Panda Meeting 2023-10-18

(back to the list of all Panda meeting minutes)

Zoom Link

Time

8 am PT

Attendees

Mikolaj Kowalik Richard Dubois Wei Yang Michelle Gower Fabio Hernandez Edward Karavakis Peter Love Jhonatan Amado Wen Guan James Chiang Brian Yanny Jen Adelman-Mccarthy Zhaoyu Yang

Regrets

Agenda:

Keeping track of CM and Panda interaction: feature requests and issues: https://confluence.lsstcorp.org/x/f9lGDQ
1. We will open a ticket to summarize the current iDDS database issue
CM news
USDF Panda
1. prod iDDS db pods monitoring: https://grafana.slac.stanford.edu/d/z7FCA4Nnk/cloud-native-postgresql?orgId=1&refresh=30s&var-DataSource=Prometheus&var-vcluster=vcluster--usdf-panda&var-cluster=usdf-panda-idds&var-instances=All&var-namespace=All&var-resolution=5m&from=now-30d&to=now
2. prod iDDS database issue
  1. issue with idds db backup
    1. caused by mixture of s3 bucket secret
    2. the -dev instance pods are setup without backup, and use direct sync (synchronous replication?)
  2. Issue of two idds pods out of sync and lost data
    1. backup failure, which prevent WAL from being pushed to s3 bucket.
    2. Since the two idds db pods sync via backups, the two pods went out of sync.
    3. When the standby pod was prompted to primary, we lost data (some of the data were still available in WALs found in the previous primary pod's volume snapshot) from run 387 to 484
3. DB restore
  - after consulting with the CM team, we will not try to restore run 387 to 484 from those WALs
4. Improvements
  1. change replication from asynchronous to synchronous (Dan Speck suggest that we don't proceed on this until future discussion)
    - From Dan: Synchronous will require that commits are written to both the primary and standby replicas, but it also means if the standby replica is down then the primary is also down.

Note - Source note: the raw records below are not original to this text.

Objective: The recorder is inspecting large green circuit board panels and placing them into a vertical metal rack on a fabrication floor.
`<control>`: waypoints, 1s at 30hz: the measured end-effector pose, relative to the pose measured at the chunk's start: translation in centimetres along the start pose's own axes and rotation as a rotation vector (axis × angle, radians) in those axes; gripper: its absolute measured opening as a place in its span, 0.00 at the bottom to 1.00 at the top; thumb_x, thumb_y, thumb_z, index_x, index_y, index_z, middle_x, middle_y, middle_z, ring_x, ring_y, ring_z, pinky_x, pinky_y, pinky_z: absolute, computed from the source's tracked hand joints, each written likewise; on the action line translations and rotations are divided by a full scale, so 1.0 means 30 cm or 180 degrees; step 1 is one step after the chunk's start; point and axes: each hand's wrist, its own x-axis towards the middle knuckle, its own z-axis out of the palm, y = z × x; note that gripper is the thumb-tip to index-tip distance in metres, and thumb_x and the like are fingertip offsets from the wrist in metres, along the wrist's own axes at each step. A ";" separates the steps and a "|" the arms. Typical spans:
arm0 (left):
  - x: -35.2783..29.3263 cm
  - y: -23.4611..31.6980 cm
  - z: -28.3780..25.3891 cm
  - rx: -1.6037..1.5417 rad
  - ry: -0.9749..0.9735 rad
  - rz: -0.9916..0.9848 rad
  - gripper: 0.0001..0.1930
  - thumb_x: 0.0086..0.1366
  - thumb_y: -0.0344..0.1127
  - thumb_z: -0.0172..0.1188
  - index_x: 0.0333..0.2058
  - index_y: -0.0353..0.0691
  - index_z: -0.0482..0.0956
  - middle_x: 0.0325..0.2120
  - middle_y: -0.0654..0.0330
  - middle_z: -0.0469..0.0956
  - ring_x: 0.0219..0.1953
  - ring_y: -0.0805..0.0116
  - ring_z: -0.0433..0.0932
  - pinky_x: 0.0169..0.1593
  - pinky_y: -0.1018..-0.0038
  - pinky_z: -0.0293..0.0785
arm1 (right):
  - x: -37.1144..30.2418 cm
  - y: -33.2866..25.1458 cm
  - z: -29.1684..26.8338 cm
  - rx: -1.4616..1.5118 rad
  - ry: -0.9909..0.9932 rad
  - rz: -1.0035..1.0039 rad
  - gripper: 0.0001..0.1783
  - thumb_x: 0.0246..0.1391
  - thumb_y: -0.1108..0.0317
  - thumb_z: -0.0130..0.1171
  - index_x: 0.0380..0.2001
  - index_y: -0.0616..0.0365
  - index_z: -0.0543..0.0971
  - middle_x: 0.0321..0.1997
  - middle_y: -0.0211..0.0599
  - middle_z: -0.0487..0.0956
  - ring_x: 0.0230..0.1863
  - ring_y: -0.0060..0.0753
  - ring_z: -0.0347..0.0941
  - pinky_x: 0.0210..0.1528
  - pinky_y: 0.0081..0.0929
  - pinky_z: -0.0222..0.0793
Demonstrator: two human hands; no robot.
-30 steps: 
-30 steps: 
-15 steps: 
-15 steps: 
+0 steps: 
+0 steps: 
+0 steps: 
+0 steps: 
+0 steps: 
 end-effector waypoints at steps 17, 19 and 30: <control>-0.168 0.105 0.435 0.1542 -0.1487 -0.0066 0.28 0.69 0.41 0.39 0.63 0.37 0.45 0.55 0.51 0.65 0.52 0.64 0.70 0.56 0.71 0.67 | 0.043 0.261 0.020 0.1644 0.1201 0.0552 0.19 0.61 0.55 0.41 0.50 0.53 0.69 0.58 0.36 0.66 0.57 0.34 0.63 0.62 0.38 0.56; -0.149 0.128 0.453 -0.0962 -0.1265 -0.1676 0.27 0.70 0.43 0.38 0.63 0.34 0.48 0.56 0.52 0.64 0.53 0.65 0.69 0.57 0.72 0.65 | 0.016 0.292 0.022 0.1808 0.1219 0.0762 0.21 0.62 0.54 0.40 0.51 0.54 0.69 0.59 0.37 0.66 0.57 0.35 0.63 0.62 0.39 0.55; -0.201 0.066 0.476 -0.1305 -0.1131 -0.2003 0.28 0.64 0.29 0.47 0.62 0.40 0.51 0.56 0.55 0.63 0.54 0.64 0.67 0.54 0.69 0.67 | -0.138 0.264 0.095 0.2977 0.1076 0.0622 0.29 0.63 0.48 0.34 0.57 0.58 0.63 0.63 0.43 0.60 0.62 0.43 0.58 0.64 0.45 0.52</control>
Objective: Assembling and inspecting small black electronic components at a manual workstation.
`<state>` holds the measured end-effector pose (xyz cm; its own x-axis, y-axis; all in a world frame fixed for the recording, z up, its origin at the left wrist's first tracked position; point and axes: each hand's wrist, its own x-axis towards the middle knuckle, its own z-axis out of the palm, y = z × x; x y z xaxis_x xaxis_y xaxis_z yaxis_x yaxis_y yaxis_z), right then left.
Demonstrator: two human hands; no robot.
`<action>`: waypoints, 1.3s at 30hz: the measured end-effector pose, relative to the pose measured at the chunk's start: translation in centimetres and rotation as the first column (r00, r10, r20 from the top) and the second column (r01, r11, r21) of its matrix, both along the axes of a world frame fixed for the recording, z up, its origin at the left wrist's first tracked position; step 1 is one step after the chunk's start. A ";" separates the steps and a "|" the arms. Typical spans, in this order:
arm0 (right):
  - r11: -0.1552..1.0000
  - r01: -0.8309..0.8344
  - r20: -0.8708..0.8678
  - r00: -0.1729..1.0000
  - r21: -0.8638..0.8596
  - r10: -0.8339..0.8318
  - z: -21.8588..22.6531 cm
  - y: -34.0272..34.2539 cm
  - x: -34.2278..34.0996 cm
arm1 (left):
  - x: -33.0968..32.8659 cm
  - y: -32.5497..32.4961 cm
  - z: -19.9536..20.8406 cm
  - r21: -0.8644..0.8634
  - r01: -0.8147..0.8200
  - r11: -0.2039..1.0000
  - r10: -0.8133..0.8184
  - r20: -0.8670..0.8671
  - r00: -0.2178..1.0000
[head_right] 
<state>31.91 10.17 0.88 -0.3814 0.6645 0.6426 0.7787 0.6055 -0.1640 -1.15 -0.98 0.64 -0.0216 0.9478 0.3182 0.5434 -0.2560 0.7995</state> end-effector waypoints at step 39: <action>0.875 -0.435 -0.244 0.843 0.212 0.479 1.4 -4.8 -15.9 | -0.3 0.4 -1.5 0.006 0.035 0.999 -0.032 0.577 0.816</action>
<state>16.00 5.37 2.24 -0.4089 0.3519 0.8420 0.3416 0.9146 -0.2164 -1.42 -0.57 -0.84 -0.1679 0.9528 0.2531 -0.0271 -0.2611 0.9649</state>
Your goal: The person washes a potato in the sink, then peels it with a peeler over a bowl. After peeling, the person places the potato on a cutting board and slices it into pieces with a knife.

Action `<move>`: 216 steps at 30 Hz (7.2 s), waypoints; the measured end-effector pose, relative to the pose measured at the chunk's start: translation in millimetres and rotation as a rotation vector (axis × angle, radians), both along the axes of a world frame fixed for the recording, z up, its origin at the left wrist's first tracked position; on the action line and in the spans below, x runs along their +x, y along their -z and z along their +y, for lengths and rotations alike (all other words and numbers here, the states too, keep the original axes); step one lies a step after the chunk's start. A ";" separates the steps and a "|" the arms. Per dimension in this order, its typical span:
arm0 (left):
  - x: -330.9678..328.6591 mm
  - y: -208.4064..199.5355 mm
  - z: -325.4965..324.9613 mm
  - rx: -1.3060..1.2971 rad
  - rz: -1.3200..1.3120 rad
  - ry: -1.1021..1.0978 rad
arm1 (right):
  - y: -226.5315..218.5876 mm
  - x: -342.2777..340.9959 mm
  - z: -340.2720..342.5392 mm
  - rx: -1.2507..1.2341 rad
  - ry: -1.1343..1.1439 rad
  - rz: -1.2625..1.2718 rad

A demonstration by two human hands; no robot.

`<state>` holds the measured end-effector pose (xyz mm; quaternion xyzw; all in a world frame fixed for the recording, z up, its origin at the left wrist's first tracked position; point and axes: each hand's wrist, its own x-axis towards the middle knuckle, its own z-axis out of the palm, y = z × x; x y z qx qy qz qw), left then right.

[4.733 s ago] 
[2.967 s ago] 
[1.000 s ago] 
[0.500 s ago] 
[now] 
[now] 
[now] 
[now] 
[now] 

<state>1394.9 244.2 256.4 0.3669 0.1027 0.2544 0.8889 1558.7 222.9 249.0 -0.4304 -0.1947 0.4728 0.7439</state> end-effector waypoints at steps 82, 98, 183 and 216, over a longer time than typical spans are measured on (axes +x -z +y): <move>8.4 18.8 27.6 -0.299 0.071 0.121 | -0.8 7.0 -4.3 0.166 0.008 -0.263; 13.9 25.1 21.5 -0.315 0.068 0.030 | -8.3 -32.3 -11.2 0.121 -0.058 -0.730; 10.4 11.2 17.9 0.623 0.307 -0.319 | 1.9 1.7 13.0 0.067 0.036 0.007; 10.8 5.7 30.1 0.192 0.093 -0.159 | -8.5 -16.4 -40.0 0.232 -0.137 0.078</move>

It will decrease performance
  2. change max db connections from 100 to 1000 (the monitoring shows that the max connection is still 100 ?)
  3. change to transaction mode (Releases server connection after each transaction - low efficient but prevent connection from piling up, cause connection error ?)
  4. Panda team can add a few rows to the iDDS db and manually trigger failover between the two DB pods. Instructions:
    Install the cnpg kubectl plugin.Determine standby node with below commands per cluster.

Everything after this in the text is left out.